The recommendations are the latest step in a broader effort by the military to confront racial injustice, most recently in the aftermath of the May 2020 police killing of George Floyd in Minneapolis.
Fort Bragg, in North Carolina, is the only base that wouldn’t be named after a person. Fort Gordon in Georgia would become Fort Eisenhower, after President Dwight D. Eisenhower, who led European forces in World War II.
Other proposals honor lesser-known heroes: Fort Polk, in Louisiana, would be renamed Fort Johnson, after Sgt. William Henry Johnson, a Black Medal of Honor recipient who served in the Army in World War I. Fort A.P. Hill in Virginia would be renamed Fort Walker, after Mary Edwards Walker, a doctor who treated soldiers in the Civil War and later received a Medal of Honor.
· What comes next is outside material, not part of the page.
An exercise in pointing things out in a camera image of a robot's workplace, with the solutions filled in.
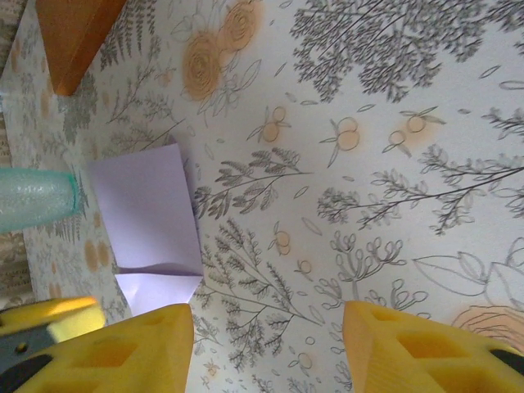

For years, U.S. military officials had defended the naming of bases after Confederate officers. As recently as 2015 the Army argued that the names did not honor the rebel cause but were a gesture of reconciliation with the South.
But in the aftermath of the Floyd killing, and the months of racial unrest that followed, Congress pushed for a comprehensive plan to rename the military posts and hundreds of other federal assets such as roads, buildings, memorials, signs and landmarks that honored rebel leaders.
The change in the military’s thinking was reflected in congressional testimony by Army Gen. Mark Milley, chairman of the Joint Chiefs of Staff, a month after Floyd’s death. He said that the current base names could be reminders to Black soldiers that rebel officers fought for an institution that may have enslaved their ancestors.
Defense Secretary Lloyd Austin — the nation’s first Black Pentagon chief — has spoken bluntly of his own personal brushes with racism. During his Senate confirmation hearing, he told of serving as a lieutenant colonel with the 82nd Airborne at Fort Bragg when three white soldiers, described as self-styled skinheads, were arrested in the murder of a Black couple who were walking down a street.
Investigators concluded the two were targeted because of their race, and all told, 22 soldiers were linked to skinhead and other similar groups or found to hold extremist views.
The current chief of the Air Force, Gen. Charles Q. Brown, posted an emotional video last June in which he discussed the difficulties he experienced as a young Black pilot. Brown, the first Black Air Force chief, said he had to prove to white supervisors “that their expectations and perceptions of African-Americans were invalid.”
Created in 2020, the Naming Commission first met in March 2021 and began taking name recommendations from the public in September. Overall, the commission received more than 34,000 potential names, which it said included about 3,670 unique ones that could possibly be used. That list was later narrowed to about 100 before the final nine were chosen to be recommended to Congress.
At the time, the commission said its mandate was to select names that “appropriately reflected the courage, values, sacrifices and demographics of the men and women in our armed forces, with consideration given to the local or regional significance of names and their potential to inspire and motivate service members.”
The panel also is considering new names for two Navy ships: the USS Chancellorsville and USNS Maury.
A final report is due to Congress by Oct. 1, and will include the costs of removing and changing the names. Under the law, the secretary of defense is expected to implement the commission’s plan no later than Jan. 1, 2024.